What happens to your wallet if you are convicted of driving under the influence (DUI) of alcohol? Financial penalties ae swift, severe, and can linger for a number of years. There are 42 states with an automatic license suspension on first offense, and the suspension can extend from 30 days to as much as a year, depending on the state.

You can look up your state’s impaired driving laws and penalties in this chart.
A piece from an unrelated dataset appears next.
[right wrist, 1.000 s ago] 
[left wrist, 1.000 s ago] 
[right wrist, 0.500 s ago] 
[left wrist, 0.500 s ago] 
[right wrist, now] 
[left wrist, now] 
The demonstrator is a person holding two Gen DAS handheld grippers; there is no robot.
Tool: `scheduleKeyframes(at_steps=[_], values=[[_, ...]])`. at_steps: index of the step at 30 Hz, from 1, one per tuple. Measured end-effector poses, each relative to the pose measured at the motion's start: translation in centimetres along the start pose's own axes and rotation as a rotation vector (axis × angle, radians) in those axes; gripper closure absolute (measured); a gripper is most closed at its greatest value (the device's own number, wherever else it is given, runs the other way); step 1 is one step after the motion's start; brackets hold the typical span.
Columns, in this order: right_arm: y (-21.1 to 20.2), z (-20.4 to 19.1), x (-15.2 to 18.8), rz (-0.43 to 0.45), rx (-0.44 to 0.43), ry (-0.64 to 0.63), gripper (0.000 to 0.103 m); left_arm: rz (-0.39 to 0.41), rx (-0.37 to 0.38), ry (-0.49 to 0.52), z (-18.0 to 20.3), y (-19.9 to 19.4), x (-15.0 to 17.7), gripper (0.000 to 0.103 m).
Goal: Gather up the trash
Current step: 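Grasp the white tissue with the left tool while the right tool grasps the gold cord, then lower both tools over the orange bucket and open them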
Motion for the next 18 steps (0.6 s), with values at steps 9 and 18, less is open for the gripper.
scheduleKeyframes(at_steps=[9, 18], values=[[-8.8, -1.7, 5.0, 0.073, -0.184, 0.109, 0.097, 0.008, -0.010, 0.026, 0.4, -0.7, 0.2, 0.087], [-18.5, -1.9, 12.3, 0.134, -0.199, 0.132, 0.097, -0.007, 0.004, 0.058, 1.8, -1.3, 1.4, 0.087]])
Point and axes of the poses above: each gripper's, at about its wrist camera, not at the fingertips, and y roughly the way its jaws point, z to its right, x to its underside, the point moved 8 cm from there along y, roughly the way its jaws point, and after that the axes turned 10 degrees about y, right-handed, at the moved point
Here are some of the negative consequences of having a DUI conviction:

  • Your license could be suspended. 42 states have administrative license suspension on the first offense.
  • Your vehicle may be confiscated or impounded.
  • You may be required to participate in an ignition interlock program and pay for all associated costs. MADD estimates the cost of ignition interlock device installations at $70 to $150, plus a monthly fee of between $60 to $80.
  • You are flagged as a high risk driver and may require an SR-22 filing by your insurer. In violations that result in license suspension, SR-22 forms must be obtained from your insurer before a license can be reinstated. Essentially, it’s a red flag signifying that you are a high risk driver. State laws vary, but the average SR-22 spans three years.
  • You could be dropped by your insurer. At the very least, your auto insurance options are more limited.
  • You will pay higher insurance rates over a number of years.
  • You might be subject to alcohol exclusion laws. Currently, 37 states have laws that allow insurers to refuse payment of costs for treating drunk drivers’ injuries.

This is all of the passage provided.